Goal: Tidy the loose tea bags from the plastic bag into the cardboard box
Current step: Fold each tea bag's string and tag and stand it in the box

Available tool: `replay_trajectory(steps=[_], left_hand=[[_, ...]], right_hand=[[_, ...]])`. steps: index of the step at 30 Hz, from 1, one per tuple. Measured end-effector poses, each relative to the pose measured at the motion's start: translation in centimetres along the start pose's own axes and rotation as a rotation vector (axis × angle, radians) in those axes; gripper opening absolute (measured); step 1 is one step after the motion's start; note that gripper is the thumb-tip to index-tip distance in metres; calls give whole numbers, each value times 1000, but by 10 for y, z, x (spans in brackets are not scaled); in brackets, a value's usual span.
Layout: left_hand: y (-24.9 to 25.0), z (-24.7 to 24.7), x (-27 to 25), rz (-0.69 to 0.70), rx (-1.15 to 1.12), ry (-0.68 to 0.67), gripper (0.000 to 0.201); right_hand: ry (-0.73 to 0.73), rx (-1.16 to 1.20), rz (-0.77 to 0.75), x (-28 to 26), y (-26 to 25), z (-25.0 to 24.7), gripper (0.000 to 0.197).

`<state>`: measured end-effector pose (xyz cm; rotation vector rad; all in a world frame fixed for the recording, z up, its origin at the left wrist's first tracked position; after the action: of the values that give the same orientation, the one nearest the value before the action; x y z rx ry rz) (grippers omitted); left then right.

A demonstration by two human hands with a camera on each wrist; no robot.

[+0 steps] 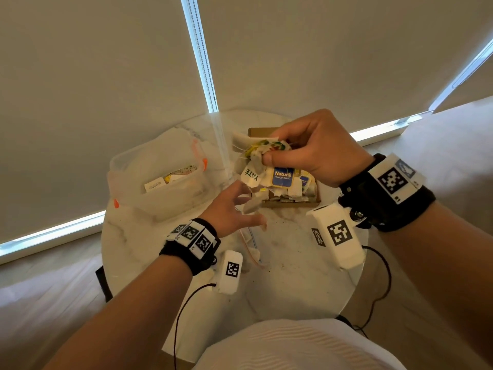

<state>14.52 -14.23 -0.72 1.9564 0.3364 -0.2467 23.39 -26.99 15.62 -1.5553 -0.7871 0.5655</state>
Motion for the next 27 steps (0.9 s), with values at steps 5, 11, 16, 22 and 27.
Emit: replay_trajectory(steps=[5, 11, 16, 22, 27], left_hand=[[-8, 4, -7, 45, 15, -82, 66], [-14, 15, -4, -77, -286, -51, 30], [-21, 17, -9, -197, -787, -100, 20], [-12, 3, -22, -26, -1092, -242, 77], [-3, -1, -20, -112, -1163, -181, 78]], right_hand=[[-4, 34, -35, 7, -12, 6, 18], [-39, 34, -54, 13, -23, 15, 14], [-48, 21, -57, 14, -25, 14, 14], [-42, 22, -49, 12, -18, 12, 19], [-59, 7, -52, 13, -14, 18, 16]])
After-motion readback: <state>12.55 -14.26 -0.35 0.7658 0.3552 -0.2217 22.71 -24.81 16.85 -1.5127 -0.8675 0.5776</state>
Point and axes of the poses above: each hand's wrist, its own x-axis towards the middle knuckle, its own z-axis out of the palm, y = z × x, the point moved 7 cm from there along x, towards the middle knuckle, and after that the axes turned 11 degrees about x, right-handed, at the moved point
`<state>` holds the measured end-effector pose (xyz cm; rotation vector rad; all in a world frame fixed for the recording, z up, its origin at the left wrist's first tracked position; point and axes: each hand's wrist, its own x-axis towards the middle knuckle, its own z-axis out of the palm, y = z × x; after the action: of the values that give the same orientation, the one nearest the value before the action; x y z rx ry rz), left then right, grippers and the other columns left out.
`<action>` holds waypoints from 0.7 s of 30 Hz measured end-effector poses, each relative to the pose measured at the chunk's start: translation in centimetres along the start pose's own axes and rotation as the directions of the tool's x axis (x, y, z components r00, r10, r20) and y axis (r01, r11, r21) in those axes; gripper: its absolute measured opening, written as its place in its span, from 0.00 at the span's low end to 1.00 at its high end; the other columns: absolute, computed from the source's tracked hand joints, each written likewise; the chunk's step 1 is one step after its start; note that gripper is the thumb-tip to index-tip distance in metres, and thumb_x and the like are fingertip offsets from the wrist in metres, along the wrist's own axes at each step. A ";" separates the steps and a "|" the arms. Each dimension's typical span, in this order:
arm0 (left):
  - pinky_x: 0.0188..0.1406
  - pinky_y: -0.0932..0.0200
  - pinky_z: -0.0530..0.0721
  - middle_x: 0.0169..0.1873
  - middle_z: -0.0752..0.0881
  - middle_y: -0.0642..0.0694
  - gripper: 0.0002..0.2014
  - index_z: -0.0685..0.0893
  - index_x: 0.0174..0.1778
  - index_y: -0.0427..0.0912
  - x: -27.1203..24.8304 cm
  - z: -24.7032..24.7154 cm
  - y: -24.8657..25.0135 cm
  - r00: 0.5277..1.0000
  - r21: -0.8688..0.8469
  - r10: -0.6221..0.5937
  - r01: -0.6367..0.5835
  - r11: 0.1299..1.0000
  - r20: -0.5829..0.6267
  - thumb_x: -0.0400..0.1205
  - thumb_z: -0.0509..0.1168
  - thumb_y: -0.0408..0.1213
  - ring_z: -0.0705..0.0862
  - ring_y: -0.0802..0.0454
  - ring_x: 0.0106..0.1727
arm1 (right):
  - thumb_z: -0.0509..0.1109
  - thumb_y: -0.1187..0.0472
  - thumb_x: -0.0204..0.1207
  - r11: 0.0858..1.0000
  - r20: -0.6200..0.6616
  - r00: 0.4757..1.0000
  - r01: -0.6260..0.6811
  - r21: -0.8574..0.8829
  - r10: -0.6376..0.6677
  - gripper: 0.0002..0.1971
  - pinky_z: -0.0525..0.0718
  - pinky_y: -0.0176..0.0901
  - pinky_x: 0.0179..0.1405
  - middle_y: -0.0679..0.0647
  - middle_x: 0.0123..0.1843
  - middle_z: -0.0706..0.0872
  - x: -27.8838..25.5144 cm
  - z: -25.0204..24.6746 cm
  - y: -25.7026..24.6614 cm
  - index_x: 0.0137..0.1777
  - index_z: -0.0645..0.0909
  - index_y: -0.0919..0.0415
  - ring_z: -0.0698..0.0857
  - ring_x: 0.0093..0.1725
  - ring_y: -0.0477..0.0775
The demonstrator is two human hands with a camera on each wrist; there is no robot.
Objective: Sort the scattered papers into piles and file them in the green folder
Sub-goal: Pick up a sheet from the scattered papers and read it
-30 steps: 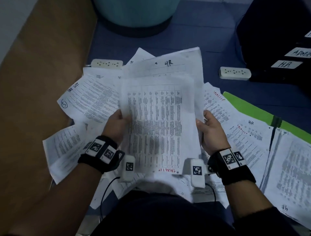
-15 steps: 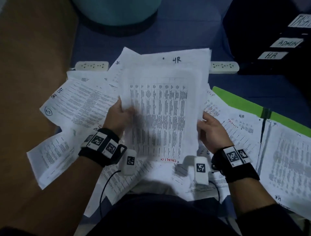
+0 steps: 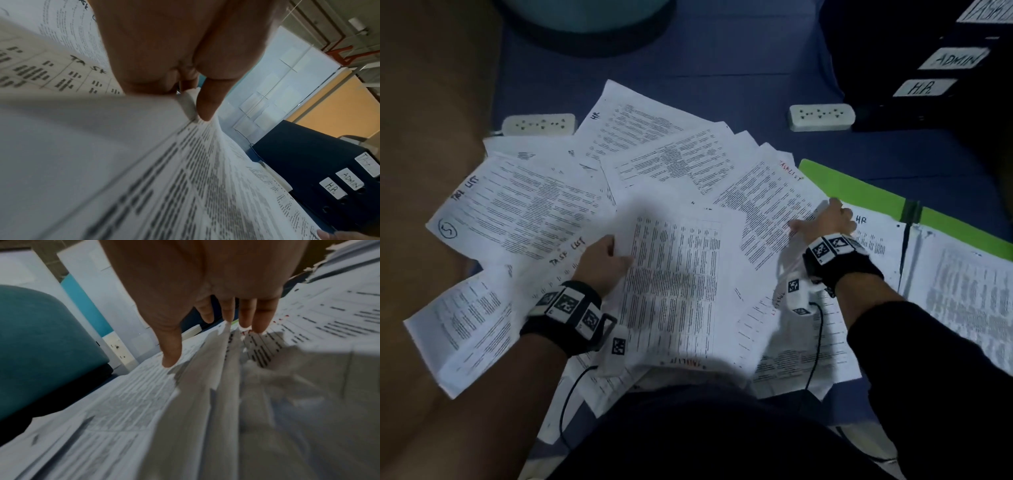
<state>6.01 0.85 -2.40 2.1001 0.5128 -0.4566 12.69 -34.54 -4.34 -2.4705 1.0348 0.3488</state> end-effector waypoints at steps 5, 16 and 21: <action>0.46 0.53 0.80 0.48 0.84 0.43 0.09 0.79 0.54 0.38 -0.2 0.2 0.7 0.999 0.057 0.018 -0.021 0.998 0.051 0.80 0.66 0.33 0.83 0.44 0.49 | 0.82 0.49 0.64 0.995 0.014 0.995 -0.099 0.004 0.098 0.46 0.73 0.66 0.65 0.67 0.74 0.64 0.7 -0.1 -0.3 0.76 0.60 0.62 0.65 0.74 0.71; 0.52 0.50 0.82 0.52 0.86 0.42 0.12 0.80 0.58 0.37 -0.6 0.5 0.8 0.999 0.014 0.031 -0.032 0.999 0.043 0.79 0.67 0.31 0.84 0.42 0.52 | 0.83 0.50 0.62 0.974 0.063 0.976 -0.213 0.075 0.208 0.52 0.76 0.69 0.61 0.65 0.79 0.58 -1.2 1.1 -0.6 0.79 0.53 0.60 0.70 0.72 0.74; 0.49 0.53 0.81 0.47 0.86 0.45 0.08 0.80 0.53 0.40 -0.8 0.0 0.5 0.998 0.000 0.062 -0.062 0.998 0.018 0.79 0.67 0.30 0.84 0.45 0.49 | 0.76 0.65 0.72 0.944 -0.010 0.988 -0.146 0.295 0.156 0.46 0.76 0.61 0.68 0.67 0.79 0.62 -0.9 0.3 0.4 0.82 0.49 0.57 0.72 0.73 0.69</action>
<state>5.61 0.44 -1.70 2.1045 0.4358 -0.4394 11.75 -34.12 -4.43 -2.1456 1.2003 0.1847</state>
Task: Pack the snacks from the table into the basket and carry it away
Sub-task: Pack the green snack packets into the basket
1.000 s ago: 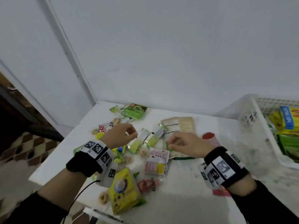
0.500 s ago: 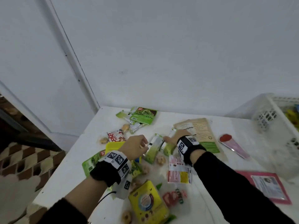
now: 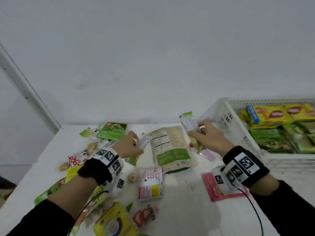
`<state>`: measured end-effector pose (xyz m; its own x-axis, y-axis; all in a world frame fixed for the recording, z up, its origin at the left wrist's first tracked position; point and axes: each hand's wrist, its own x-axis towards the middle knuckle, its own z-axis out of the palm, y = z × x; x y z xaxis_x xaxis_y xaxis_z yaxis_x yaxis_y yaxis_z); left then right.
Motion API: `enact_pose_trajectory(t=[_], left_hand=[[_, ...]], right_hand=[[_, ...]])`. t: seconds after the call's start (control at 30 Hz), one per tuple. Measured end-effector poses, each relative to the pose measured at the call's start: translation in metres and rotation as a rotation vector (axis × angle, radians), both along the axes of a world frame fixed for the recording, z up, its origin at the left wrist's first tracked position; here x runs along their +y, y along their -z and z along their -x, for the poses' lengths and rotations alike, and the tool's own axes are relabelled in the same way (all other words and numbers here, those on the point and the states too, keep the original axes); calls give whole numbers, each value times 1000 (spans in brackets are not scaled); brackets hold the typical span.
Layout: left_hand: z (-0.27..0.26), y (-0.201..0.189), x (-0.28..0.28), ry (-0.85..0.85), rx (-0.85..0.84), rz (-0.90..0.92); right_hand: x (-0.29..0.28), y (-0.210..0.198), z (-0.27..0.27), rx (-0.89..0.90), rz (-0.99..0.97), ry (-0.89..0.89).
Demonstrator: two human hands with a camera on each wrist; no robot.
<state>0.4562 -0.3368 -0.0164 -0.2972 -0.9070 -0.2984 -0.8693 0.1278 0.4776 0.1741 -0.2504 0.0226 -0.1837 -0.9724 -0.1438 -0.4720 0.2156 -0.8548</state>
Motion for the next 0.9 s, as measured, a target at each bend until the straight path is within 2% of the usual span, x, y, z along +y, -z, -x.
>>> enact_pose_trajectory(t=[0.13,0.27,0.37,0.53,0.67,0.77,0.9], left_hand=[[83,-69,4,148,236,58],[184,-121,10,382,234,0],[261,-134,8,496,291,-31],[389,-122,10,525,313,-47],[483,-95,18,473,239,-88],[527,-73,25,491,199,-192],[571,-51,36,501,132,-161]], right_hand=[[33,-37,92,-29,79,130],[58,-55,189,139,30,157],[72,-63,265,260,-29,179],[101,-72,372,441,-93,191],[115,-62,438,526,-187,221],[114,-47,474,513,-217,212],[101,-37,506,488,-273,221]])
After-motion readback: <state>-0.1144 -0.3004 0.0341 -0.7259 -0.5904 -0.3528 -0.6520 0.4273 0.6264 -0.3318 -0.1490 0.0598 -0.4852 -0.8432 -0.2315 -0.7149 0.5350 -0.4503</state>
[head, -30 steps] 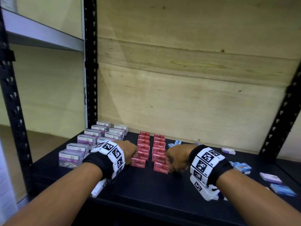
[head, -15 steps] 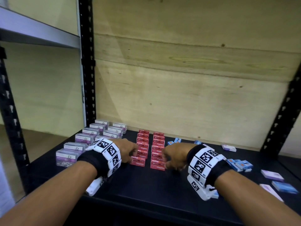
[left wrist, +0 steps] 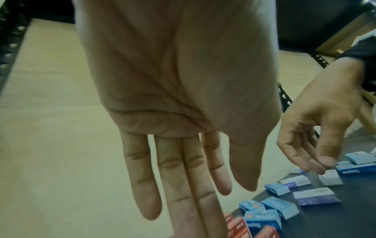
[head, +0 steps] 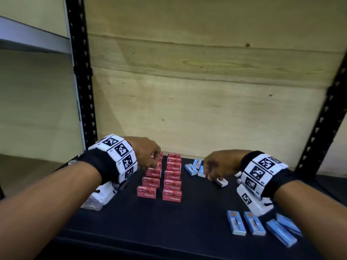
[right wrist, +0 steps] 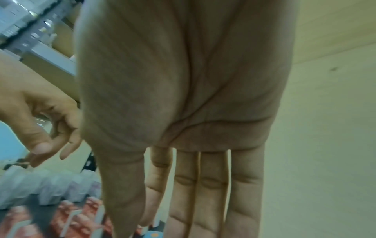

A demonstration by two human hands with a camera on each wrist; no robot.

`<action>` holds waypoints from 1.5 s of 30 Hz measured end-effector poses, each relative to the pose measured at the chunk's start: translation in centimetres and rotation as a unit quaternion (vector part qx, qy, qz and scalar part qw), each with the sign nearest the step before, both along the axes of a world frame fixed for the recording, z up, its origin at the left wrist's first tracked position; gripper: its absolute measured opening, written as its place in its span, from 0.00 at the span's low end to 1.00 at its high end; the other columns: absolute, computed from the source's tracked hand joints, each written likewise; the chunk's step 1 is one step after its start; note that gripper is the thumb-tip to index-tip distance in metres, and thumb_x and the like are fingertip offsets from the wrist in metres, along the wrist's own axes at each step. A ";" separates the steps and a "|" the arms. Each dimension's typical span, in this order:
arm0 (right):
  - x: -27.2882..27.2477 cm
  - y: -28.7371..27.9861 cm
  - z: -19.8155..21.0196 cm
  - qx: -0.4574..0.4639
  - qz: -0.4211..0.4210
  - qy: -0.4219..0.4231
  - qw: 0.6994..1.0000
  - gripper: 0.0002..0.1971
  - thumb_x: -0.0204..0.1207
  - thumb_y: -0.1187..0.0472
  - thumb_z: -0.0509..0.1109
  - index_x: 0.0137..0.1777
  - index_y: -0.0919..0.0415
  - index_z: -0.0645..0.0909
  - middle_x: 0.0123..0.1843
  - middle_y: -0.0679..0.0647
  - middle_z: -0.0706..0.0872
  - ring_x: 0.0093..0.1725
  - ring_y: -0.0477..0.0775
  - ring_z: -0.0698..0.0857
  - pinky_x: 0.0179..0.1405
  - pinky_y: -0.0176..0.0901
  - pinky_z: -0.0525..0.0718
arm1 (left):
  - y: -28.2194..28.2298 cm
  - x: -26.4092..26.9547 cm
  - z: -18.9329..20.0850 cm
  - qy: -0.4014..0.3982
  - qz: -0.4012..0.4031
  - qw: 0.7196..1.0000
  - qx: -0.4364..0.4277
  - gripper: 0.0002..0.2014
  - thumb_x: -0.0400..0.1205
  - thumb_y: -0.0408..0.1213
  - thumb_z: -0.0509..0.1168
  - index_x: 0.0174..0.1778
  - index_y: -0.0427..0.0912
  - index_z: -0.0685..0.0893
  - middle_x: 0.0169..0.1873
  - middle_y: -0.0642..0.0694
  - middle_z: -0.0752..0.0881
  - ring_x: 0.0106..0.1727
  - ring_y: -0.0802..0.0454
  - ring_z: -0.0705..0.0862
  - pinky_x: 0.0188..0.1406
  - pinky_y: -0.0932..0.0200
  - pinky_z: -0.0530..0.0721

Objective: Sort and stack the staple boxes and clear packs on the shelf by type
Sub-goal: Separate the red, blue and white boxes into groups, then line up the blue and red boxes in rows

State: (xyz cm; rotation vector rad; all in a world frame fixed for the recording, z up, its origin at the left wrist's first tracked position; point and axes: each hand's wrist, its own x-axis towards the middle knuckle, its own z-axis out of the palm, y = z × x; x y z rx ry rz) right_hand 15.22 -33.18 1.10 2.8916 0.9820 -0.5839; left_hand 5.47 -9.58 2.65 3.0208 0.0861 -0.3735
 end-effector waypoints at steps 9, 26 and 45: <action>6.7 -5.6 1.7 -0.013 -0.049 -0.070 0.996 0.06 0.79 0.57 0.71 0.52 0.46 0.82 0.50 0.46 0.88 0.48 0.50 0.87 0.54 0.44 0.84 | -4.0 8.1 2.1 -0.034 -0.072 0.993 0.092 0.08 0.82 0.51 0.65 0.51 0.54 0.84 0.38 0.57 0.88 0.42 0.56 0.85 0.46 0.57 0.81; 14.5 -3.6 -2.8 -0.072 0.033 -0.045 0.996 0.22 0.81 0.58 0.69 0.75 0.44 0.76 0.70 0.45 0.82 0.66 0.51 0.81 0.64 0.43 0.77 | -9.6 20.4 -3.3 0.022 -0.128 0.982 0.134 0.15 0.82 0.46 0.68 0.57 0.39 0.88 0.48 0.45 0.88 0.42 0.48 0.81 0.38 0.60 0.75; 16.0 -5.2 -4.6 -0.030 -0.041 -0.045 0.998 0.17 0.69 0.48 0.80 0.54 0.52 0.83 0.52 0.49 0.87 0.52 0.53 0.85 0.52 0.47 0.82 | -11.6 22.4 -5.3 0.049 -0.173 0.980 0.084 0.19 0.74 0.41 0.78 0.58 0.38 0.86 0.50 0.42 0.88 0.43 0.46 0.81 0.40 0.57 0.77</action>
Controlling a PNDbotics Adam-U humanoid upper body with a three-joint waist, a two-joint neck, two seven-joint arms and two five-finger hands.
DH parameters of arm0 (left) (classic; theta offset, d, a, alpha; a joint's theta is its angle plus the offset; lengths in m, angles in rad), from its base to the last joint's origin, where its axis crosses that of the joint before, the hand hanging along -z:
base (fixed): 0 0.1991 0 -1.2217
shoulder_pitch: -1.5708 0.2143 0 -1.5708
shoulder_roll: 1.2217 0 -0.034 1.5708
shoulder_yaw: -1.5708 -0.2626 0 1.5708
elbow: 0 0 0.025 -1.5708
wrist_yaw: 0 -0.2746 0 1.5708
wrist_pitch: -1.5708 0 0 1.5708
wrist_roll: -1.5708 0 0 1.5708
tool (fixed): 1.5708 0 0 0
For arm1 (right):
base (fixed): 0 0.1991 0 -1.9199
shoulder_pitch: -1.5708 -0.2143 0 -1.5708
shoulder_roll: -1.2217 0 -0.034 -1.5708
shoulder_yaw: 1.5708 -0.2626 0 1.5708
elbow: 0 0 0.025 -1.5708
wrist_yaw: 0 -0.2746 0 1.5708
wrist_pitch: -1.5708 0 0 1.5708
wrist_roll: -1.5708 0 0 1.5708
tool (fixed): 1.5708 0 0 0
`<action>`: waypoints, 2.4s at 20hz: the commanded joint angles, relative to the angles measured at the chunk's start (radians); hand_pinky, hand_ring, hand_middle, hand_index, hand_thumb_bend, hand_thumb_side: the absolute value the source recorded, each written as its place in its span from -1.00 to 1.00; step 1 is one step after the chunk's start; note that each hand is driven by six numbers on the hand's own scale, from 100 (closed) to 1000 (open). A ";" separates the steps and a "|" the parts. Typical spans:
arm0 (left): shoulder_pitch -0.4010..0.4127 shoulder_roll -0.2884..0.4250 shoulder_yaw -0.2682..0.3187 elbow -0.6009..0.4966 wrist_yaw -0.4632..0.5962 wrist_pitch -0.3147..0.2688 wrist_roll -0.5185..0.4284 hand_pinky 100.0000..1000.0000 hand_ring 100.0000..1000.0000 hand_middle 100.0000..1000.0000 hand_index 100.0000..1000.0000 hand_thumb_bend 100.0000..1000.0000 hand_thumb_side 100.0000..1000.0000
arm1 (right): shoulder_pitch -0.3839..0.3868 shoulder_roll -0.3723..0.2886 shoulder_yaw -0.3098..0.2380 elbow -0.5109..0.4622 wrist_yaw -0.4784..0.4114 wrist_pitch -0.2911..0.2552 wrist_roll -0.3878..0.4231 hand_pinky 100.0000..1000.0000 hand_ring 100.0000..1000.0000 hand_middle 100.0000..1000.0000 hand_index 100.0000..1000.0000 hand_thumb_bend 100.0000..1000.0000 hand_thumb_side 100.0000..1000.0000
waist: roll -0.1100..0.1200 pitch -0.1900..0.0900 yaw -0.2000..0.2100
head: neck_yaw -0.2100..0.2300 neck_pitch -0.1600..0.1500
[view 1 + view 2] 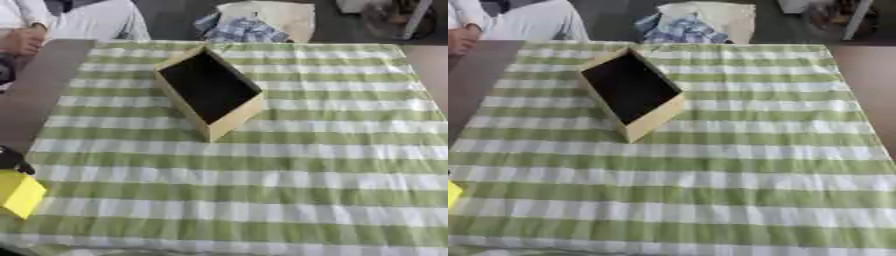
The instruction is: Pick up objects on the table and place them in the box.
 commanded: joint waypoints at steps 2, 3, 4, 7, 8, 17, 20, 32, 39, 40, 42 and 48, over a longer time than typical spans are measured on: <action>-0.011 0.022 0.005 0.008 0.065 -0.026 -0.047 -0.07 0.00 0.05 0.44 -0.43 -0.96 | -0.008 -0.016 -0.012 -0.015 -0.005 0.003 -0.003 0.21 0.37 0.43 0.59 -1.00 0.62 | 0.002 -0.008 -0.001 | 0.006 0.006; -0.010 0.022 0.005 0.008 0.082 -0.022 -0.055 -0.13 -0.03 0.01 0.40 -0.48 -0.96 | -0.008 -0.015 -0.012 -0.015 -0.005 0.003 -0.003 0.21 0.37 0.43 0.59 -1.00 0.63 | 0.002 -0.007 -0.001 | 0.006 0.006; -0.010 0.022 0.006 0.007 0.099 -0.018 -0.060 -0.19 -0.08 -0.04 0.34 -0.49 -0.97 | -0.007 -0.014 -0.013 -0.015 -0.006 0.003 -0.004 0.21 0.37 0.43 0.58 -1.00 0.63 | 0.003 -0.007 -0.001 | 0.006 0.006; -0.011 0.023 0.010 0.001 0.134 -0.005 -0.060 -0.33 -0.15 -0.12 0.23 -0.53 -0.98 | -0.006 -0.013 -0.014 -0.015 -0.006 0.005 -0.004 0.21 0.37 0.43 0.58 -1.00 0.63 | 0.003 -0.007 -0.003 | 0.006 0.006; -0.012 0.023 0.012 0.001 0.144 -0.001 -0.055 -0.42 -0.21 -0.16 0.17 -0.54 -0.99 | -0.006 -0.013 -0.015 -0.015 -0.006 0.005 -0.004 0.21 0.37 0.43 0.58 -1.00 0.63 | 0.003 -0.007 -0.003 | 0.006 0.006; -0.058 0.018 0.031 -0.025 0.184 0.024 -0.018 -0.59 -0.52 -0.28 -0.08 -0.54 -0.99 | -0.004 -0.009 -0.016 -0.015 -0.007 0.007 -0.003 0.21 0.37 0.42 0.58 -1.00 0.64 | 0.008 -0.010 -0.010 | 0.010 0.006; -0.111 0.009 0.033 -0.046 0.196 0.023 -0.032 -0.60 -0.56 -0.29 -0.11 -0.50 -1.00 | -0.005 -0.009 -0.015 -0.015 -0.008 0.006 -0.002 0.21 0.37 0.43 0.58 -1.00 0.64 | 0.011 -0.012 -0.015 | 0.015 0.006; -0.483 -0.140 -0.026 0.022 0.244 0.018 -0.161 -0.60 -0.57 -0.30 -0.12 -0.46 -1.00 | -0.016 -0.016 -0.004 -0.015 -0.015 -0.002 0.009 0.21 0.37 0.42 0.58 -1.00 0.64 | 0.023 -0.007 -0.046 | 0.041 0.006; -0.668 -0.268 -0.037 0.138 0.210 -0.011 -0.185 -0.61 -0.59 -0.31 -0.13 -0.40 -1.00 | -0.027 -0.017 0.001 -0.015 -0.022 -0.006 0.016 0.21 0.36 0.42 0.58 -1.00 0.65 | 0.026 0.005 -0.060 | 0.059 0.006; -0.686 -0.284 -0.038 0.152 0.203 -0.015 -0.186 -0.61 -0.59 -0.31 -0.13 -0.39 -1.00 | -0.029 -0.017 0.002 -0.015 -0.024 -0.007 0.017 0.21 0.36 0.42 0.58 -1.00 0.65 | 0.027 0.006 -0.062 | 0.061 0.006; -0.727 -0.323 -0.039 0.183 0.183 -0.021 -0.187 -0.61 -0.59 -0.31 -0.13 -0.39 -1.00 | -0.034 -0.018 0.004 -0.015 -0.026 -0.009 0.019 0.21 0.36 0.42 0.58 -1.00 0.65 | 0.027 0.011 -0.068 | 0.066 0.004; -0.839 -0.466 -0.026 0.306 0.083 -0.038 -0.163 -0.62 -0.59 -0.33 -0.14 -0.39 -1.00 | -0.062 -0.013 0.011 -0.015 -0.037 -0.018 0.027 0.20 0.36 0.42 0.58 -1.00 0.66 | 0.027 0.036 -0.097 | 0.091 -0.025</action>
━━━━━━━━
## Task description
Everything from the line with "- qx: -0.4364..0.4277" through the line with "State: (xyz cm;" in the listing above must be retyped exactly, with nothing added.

## Solution to this problem
  - qx: -0.4364..0.4277
  - gripper: 0.0002..0.2014
  - thumb_x: -0.0400..0.1205
  - thumb_y: -0.0408..0.1213
  - thumb_z: -0.0509..0.1168
  - index_x: 0.0174..0.1778
  - index_y: -0.0427..0.0912
  - index_z: -0.0685..0.0893
  - middle_x: 0.0169..0.1873
  - middle_y: -0.0642..0.0694
  - middle_z: -0.0752..0.0881
  - ring_x: 0.0106..0.1727
  - ring_y: -0.0802..0.0454
  - ring_z: -0.0705..0.0862
  - pinky_x: 0.0188..0.1406
  - pinky_y: -0.0932..0.0200
  - pinky_z: -0.0530..0.0721

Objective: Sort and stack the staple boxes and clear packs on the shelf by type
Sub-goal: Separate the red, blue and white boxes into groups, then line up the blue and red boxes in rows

State: (xyz cm; rotation vector rad; all in a world frame fixed for the recording, z up, its origin at the left wrist's first tracked position; point and axes: each hand's wrist, its own x-axis towards the middle knuckle, its own z-axis out of the palm, y = z × x; x y z rx ry rz) right_hand 15.22 -33.18 1.10 2.8916 0.9820 -0.5839; left_hand 5.47 -9.58 2.65 3.0208 0.0861 -0.3735

The response is now done.